Data Processing Agreement (DPA)

This Data Processing Agreement (“DPA”) forms part of the Terms of Service (“Agreement”) between Relan AI, a product of 10x Galaxy Ltd (United Kingdom) (“Processor”), and the Customer (“Controller”). This DPA governs the processing of personal data in compliance with applicable data protection laws including UK GDPR, EU GDPR, CCPA (where applicable), and global privacy standards.

Relan AI provides behavioral engagement analysis, relationship health scoring, and revenue exposure insights. Relan AI acts as a Data Processor. The Customer acts as the Data Controller. Processing occurs strictly according to documented instructions.

- Controller: Entity determining purposes and means of processing.

- Processor: Relan AI processing data on behalf of Controller.

- Personal Data: Information relating to an identifiable individual.

- Processing: Any operation performed on personal data.

- Sub-processor: Third party engaged to process personal data.

Relan AI processes data solely for engagement monitoring, relationship classification, revenue exposure estimation, security, logging, fraud detection, and operational support.

- Names and business contact details.

- Email metadata (timestamps, frequency, response time – not content unless configured).

- CRM data and revenue values.

- Meeting activity logs.

- Communication frequency metrics.

- System logs and API data.

Relan AI does NOT train core AI models using customer proprietary data unless explicitly opted-in.

All submitted data remains property of the Controller. Relan AI does not claim ownership or sell customer data.

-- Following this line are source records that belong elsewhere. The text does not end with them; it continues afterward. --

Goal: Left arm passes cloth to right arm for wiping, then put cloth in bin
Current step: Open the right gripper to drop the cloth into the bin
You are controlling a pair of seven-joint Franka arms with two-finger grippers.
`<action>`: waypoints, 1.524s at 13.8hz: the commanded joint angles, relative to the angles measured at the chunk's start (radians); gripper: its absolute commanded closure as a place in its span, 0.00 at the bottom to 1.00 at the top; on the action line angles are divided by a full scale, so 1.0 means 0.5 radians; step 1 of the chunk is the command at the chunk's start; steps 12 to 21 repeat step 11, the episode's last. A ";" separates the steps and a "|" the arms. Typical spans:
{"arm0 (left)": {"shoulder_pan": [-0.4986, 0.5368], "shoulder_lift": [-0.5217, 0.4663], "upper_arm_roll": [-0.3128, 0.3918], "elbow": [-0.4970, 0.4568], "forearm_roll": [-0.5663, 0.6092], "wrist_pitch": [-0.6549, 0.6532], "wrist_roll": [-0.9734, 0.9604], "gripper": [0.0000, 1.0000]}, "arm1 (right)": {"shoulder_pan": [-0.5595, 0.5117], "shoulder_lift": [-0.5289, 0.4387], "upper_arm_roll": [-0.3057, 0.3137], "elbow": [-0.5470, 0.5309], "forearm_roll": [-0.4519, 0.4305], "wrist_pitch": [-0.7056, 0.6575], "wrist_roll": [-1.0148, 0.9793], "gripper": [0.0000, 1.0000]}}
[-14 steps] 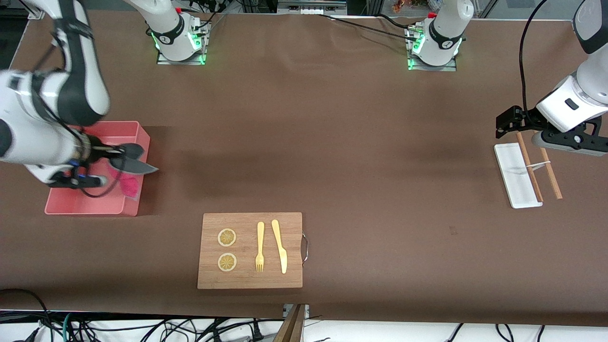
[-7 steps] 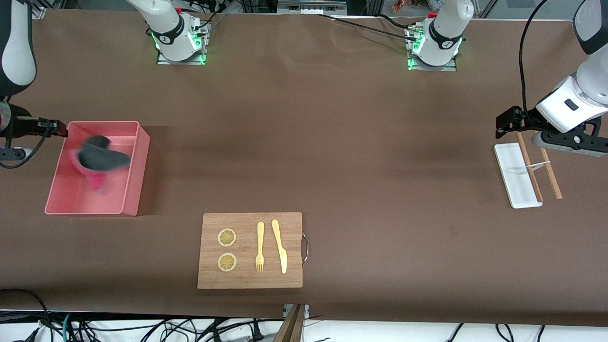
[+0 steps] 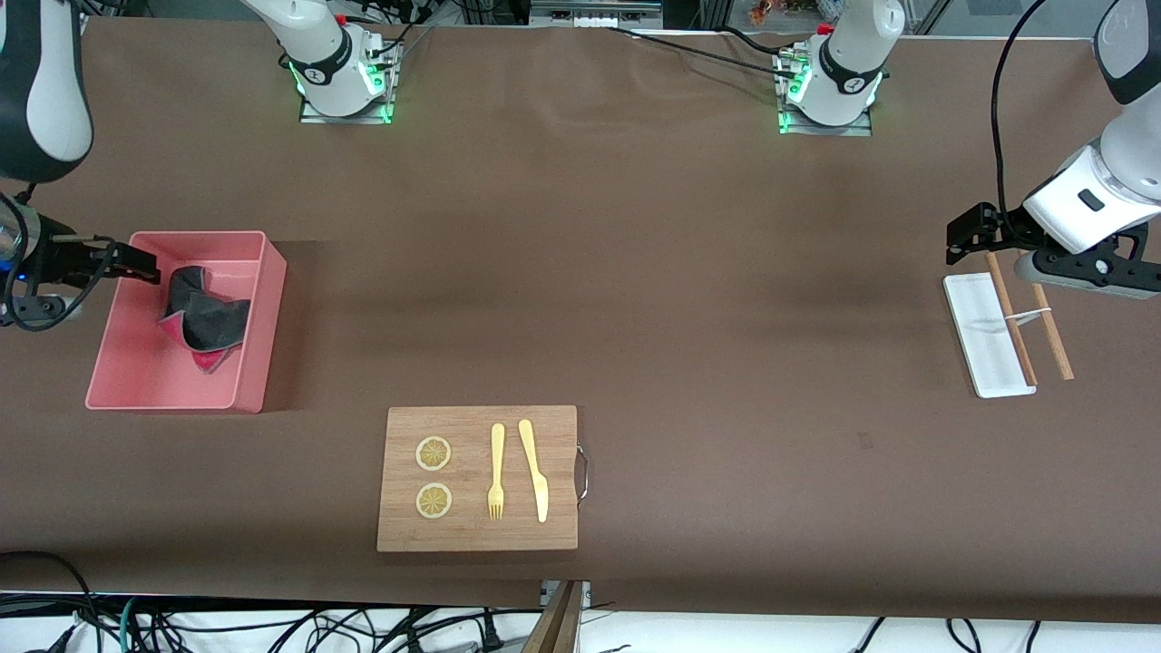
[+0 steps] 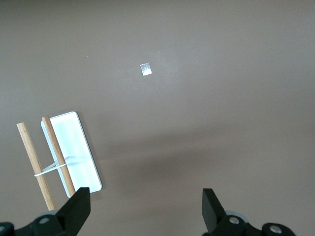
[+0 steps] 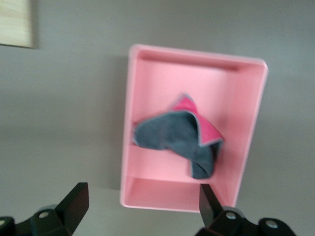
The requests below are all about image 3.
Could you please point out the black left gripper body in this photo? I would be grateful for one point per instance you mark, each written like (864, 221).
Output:
(1005, 229)

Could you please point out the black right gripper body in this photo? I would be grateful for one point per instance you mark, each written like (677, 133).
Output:
(56, 257)

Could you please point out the pink and grey cloth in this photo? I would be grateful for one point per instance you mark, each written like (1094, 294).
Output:
(213, 326)

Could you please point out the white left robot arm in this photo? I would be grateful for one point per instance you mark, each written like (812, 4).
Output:
(1079, 209)

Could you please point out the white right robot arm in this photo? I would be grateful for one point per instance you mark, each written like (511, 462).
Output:
(54, 100)

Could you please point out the white rubber band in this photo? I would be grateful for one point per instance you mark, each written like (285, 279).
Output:
(1029, 316)

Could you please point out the white rectangular tray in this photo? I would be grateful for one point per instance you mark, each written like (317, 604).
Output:
(980, 336)

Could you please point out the pink plastic box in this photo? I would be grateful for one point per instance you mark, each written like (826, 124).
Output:
(136, 381)

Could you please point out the orange colourful toy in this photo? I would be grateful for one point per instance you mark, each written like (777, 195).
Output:
(764, 11)

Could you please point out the lemon slice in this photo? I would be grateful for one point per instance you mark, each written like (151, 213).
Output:
(434, 501)
(434, 453)

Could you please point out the bamboo cutting board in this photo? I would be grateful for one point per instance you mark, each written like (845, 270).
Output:
(472, 435)

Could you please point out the yellow plastic fork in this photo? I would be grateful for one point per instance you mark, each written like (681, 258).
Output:
(497, 453)

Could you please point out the grey power strip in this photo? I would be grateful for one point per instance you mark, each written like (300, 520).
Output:
(594, 14)

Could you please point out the yellow plastic knife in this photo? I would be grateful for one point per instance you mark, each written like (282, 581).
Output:
(535, 472)

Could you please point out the brown wooden plank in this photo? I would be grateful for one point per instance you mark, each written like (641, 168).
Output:
(558, 628)

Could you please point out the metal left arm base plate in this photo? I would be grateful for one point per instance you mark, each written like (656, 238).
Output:
(821, 130)

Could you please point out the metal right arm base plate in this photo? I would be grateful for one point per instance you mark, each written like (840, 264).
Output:
(381, 100)

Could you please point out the small metal bracket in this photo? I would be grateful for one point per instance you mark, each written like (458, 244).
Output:
(585, 591)

Relan AI may use Google Cloud Platform, Cloudflare, Stripe, and email service providers. All sub-processors maintain GDPR-compliant safeguards. Customers are notified 14 days before new engagement.

Standard Contractual Clauses (SCCs) and encryption safeguards are used for transfers outside the UK/EU.

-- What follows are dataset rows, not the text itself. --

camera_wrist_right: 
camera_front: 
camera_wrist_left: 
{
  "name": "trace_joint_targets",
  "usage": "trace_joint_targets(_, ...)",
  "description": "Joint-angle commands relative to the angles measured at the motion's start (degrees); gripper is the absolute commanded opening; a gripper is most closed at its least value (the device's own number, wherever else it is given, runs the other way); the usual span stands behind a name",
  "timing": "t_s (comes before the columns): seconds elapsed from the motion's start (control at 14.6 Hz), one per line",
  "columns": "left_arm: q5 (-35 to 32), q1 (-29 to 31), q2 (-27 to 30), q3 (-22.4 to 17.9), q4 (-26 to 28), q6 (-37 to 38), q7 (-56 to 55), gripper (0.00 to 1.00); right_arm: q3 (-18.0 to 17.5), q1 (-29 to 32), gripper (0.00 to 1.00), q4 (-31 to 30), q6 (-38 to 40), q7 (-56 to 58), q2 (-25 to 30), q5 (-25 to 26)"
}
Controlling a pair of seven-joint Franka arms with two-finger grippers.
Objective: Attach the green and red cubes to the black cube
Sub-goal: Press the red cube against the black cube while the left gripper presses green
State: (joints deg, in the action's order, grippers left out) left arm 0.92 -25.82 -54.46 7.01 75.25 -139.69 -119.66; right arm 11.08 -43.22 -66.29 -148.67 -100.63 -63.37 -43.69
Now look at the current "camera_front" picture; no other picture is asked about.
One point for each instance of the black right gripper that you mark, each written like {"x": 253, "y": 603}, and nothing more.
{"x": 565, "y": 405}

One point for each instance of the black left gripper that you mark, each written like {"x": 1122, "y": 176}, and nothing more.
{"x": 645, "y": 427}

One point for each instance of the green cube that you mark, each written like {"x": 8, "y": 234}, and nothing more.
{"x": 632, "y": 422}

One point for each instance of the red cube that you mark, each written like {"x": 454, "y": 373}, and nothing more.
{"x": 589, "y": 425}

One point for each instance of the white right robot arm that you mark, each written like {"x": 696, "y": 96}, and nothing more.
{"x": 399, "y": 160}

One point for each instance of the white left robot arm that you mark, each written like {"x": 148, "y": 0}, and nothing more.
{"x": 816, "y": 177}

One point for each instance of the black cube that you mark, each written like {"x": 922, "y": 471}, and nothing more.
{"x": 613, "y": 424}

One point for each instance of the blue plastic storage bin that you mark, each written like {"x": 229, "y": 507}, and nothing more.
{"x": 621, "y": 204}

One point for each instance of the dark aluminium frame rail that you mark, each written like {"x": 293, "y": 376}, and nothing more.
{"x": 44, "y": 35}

- TLS 1.2+ encryption in transit.

- AES-256 encryption at rest.

- Role-based access control and MFA.

- DDoS protection and firewall.

- Logging and monitoring.

- Least-privilege access policy.

- Segregated environments and vulnerability assessments.

Data retained only as necessary. Upon termination, data deleted from active systems and backups purged within 30 days.

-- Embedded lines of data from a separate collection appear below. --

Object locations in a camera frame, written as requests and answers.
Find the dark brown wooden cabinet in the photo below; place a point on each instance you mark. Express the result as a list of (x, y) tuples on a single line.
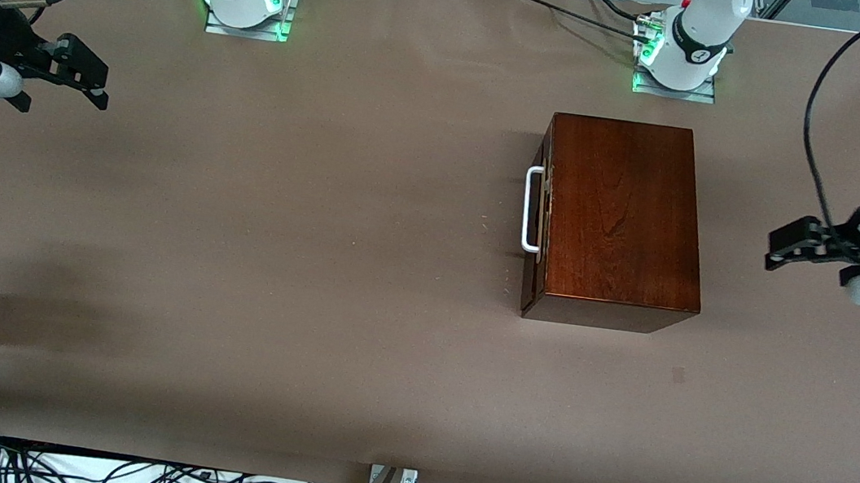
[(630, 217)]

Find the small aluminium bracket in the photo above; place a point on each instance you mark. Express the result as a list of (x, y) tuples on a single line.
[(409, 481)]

Relan AI will notify the Controller within 72 hours, provide breach details, mitigation steps, and cooperate with investigations.

Controllers may exercise rights of access, rectification, erasure, portability, restriction, and objection. Relan AI assists where required.

All data treated as confidential. Employees and contractors are bound by confidentiality obligations and security training.

In case of acquisition or restructuring, customer data transfers only if necessary for continued service with equal or higher safeguards.

This DPA remains valid while services are used. Controllers may request compliance documentation.